Within the material below, filter for lines that hold the word "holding".
-- DATA RECORDS follows --
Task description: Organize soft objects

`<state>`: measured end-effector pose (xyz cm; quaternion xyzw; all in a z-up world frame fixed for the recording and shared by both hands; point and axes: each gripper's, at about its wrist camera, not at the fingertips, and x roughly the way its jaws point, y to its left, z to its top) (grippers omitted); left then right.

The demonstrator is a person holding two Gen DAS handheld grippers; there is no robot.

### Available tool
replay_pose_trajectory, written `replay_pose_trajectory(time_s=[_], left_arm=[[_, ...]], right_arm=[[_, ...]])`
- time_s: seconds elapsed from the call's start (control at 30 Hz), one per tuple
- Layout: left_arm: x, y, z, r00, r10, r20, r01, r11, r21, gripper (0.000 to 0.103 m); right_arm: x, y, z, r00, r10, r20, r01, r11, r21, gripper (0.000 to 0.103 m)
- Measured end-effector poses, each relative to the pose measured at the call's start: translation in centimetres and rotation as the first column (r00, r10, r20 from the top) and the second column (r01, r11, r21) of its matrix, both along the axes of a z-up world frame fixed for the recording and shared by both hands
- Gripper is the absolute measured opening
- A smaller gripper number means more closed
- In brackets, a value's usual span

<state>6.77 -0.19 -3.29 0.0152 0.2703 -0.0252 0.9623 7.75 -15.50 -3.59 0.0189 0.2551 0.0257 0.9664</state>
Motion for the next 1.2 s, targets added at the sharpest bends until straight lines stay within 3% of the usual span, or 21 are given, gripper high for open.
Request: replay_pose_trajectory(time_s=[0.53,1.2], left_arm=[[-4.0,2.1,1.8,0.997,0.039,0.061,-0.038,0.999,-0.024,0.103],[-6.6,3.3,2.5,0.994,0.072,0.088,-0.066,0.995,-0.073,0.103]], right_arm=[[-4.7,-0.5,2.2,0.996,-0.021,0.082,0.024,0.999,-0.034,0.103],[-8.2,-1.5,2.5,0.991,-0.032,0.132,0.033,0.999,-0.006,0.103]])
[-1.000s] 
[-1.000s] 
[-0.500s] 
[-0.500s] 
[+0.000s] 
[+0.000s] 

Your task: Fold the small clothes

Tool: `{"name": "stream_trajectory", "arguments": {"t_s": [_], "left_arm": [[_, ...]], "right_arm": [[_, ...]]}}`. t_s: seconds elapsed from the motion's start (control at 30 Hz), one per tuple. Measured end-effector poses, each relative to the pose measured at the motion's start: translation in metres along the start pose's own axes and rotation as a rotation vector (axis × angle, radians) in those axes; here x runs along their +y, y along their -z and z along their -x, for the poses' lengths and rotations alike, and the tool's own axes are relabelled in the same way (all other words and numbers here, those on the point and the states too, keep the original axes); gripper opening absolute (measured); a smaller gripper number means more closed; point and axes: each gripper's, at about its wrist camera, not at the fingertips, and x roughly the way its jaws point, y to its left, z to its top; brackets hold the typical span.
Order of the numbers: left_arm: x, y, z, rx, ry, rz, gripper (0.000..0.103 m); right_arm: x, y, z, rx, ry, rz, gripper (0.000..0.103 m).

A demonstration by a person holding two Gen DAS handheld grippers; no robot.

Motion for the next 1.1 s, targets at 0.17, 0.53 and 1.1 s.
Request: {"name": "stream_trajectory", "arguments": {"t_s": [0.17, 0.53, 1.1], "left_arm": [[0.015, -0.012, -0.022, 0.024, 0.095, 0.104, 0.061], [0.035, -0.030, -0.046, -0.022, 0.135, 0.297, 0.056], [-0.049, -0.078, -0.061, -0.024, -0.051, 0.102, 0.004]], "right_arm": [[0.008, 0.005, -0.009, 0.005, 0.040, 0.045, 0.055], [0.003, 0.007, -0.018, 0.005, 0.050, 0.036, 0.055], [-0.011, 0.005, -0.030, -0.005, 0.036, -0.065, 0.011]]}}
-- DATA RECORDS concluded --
*RESULT:*
The demonstrator is a person holding two Gen DAS handheld grippers; there is no robot.
A demonstration by a person holding two Gen DAS handheld grippers; no robot.

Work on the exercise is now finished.